DIRECTIONS FOR THIS TASK
Reprint the entire listing exactly.

GIVEN DATA
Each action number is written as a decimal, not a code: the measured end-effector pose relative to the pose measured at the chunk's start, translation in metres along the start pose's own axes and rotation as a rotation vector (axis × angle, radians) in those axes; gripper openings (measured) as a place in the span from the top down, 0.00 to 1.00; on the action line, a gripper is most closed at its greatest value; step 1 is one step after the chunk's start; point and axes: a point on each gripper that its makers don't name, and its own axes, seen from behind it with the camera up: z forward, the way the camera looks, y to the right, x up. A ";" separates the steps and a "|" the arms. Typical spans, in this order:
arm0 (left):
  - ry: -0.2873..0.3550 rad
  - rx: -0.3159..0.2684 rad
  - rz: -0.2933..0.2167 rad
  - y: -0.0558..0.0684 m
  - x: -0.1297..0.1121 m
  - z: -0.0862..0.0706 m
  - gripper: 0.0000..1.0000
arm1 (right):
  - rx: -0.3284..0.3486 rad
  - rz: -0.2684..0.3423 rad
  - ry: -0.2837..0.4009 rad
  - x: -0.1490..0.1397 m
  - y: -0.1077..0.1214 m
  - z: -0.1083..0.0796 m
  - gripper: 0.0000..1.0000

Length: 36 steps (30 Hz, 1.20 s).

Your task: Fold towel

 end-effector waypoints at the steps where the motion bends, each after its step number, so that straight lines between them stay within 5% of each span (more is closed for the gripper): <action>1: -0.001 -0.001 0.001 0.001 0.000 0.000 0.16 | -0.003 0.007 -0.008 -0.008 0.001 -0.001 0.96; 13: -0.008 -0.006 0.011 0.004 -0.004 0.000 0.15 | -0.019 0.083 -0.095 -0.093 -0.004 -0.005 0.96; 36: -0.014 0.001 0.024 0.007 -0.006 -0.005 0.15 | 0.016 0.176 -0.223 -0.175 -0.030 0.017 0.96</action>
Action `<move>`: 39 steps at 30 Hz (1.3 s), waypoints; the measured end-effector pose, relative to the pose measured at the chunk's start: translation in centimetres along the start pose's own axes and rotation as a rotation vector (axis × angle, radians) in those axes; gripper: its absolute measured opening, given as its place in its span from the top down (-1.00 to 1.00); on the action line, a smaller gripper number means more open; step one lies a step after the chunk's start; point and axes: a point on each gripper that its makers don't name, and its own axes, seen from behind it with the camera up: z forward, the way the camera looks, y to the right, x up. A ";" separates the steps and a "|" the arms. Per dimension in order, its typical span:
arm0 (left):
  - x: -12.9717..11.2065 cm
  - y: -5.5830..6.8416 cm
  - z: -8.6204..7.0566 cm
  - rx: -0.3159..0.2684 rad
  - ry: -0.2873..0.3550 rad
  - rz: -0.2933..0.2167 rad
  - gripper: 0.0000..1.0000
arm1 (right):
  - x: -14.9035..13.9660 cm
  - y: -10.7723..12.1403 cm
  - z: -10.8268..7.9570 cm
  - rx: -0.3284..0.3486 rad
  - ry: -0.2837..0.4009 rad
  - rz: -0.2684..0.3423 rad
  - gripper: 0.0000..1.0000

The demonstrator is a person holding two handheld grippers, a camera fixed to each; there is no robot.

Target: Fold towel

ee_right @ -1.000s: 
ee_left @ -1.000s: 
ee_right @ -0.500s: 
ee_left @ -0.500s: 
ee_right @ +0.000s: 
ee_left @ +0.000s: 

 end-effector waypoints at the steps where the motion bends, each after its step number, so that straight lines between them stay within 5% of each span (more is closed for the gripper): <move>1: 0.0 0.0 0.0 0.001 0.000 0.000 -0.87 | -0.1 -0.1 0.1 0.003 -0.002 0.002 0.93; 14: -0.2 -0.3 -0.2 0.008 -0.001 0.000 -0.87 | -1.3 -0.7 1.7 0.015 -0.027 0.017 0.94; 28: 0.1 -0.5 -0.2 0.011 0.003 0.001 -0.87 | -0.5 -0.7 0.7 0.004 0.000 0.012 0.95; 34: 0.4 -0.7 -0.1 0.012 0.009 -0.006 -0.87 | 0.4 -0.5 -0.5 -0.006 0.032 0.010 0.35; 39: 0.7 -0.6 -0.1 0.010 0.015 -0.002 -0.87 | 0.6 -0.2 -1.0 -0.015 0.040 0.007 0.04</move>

EXERCISE RESULT
Each action number is written as a decimal, not a code: the measured end-effector pose relative to the pose measured at the chunk's start, translation in metres along the start pose's own axes and rotation as a rotation vector (axis × angle, radians) in those axes; gripper openings (measured) as a place in the span from the top down, 0.00 to 1.00; on the action line, a gripper is most closed at its greatest value; step 1 is one step after the chunk's start; point and axes: a point on each gripper that its makers don't name, and its own axes, seen from behind it with the camera up: z forward, the way the camera looks, y to the right, x up. A ";" separates the steps and a "|" the arms. Typical spans, in this order:
arm0 (left):
  - ry: -0.2873..0.3550 rad
  - rx: -0.3159..0.2684 rad
  - rz: -0.2933..0.2167 rad
  - y: -0.0558..0.0684 m
  - x: -0.1297..0.1121 m
  - z: -0.0862..0.0706 m
  - gripper: 0.0000..1.0000
arm1 (right):
  - rx: -0.3284..0.3486 rad
  - rz: -0.2684..0.3423 rad
  - ry: -0.2837..0.4009 rad
  - x: -0.1490..0.1397 m
  - y: -0.1077..0.1214 m
  - z: -0.1083..0.0796 m
  - gripper: 0.0000..1.0000

Length: 36 steps (30 Hz, 1.20 s).

Your task: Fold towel

 end-effector waypoints at the steps where the motion bends, each after its step number, so that straight lines between them stay within 5% of each span (more is closed for the gripper): <action>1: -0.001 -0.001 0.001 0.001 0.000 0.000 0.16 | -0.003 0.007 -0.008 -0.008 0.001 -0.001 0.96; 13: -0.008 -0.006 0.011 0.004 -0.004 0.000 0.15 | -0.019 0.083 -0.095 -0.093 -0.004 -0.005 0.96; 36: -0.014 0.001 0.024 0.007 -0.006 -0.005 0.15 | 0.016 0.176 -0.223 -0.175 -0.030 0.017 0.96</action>
Action `<move>`: 39 steps at 30 Hz (1.3 s), waypoints; the measured end-effector pose, relative to the pose measured at the chunk's start: translation in centimetres along the start pose's own axes and rotation as a rotation vector (axis × angle, radians) in those axes; gripper: its absolute measured opening, given as its place in its span from the top down (-1.00 to 1.00); on the action line, a smaller gripper number means more open; step one lies a step after the chunk's start; point and axes: a point on each gripper that its makers don't name, and its own axes, seen from behind it with the camera up: z forward, the way the camera looks, y to the right, x up. A ";" separates the steps and a "|" the arms. Per dimension in order, its typical span:
arm0 (left):
  - x: -12.9717..11.2065 cm
  - y: -5.5830..6.8416 cm
  - z: -8.6204..7.0566 cm
  - rx: -0.3159..0.2684 rad
  - ry: -0.2873..0.3550 rad
  - rz: -0.2933..0.2167 rad
  - gripper: 0.0000..1.0000
arm1 (right):
  - x: -14.9035..13.9660 cm
  - y: -10.7723..12.1403 cm
  - z: -10.8268..7.9570 cm
  - rx: -0.3284..0.3486 rad
  - ry: -0.2837..0.4009 rad
  - rz: -0.2684..0.3423 rad
  - gripper: 0.0000..1.0000

The demonstrator is a person holding two handheld grippers, a camera fixed to each; there is no robot.

Target: Fold towel

ee_right @ -1.000s: 
ee_left @ -1.000s: 
ee_right @ -0.500s: 
ee_left @ -0.500s: 
ee_right @ +0.000s: 
ee_left @ +0.000s: 

 end-effector waypoints at the steps where the motion bends, each after its step number, so that straight lines between them stay within 5% of each span (more is closed for the gripper): <move>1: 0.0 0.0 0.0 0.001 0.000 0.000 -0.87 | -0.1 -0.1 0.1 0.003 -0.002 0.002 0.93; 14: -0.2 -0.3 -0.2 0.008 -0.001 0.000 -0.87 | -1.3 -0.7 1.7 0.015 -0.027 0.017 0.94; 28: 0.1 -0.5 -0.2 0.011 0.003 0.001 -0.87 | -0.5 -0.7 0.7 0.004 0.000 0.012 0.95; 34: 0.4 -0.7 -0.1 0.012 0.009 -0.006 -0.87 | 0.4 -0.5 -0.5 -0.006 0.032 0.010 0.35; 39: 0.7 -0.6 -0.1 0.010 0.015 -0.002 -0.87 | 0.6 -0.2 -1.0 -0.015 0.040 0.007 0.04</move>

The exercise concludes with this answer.